How the Human Eye Forms an Image

A transparent film that covers the eyes, how the light enters the eye through the human eye (KAWR - nee - uh). The cornea functions as a convex lens and refracts most of the eyeball.

The light then goes through a circular opening that controls the amount of light entering the eye. The pupil is surrounded by the iris, and opening and closing the iris can change the size of the pupil.

Next, the light passes through the eye part called the lens. The side of the lens protrudes. It refracts the light near and beyond and fine tunes the object. Unlike the cornea, the lens is attached to a small muscle that contracts and relaxes, and controls the amount of refraction that occurs to move the focal point.

The light passes through the center of the clear eyes (REHT - uhn - uh). The retina contains special cells that respond to light. Some of these cells signal the brain through the optic nerve. The brain interprets these signals as images

Compound eyes are divided into two groups: juxtaposing eyes forming multiple inverted images and superimposed eyes forming a single upright image.

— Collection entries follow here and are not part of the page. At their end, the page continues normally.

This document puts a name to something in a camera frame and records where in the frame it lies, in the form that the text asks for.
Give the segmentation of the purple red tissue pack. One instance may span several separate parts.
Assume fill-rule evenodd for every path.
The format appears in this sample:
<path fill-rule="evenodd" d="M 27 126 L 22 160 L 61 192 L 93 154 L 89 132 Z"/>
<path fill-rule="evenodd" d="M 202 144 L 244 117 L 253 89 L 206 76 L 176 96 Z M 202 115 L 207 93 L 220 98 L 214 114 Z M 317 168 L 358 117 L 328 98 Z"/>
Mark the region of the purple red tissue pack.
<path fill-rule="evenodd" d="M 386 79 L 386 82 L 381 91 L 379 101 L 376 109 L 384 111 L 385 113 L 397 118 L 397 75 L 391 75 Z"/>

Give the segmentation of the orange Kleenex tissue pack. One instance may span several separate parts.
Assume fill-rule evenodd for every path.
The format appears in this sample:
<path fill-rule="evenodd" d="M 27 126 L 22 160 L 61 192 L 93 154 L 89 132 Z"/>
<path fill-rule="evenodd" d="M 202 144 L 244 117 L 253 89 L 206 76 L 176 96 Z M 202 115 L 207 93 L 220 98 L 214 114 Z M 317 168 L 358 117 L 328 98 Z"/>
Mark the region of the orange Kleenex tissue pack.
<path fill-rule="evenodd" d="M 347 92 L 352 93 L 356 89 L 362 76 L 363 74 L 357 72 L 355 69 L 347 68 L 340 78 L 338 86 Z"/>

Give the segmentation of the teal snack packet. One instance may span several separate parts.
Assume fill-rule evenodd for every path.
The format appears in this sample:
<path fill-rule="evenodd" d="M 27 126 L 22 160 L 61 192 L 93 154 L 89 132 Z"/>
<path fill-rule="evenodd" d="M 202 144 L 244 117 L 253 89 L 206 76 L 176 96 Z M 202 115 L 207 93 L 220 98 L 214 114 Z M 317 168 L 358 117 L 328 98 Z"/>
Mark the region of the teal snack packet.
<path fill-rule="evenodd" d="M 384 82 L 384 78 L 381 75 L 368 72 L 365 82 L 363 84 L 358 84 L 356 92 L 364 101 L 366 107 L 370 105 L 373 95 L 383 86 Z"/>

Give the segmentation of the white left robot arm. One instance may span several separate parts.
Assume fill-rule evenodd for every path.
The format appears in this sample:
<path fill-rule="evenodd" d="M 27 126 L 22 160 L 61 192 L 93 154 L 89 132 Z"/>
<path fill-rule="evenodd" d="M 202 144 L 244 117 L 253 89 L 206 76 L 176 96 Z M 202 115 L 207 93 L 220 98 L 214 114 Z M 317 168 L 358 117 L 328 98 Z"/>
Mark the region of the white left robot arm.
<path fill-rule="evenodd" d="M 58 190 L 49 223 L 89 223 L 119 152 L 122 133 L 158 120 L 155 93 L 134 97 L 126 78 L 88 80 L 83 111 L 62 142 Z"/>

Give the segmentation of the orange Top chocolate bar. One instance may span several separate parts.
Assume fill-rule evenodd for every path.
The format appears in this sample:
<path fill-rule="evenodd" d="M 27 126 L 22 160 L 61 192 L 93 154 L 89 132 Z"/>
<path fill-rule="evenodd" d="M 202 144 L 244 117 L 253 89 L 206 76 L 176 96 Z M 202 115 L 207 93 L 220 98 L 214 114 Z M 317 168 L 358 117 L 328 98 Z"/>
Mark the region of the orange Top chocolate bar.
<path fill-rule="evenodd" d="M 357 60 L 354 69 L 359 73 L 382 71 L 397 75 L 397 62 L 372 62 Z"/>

Compound eyes are common in arthropods and can also be seen in aneloids and some bivalve molluscs. The compound eyes of arthropod grow to the edge by adding a new small eye pea. Positioning of the eyeball is the most common form of the eyeball and may be an ancestral form of compound eyes. Though they may have evolved more than once in this gate, they are present in all arthropod populations. Some aneuroids and bivalves also have eyes. They have also been owned by horseshoe crabs and it has been suggested that other crayfish develop their simple eyes by reducing them from multiple starting points. (Some caterpillars seem to evolve compound eyes from simple eyes in the opposite way.)

Darwinists often argue that primate eyes have evolved most, but many unlabeled "primitive" eyes are better than our eyes. For example, human eyes can record up to 60 images per second, while lobby can record about 300 images per second. For this reason, beefs appear more clearly when moving faster. In the case of bees, the film standard (24 frames per second) is treated as a series of still images. For humans, the framework is ambiguous and gives people the illusion of movement. This design innovation of so-called primitive animals is more complicated than the corresponding structure in the human eye.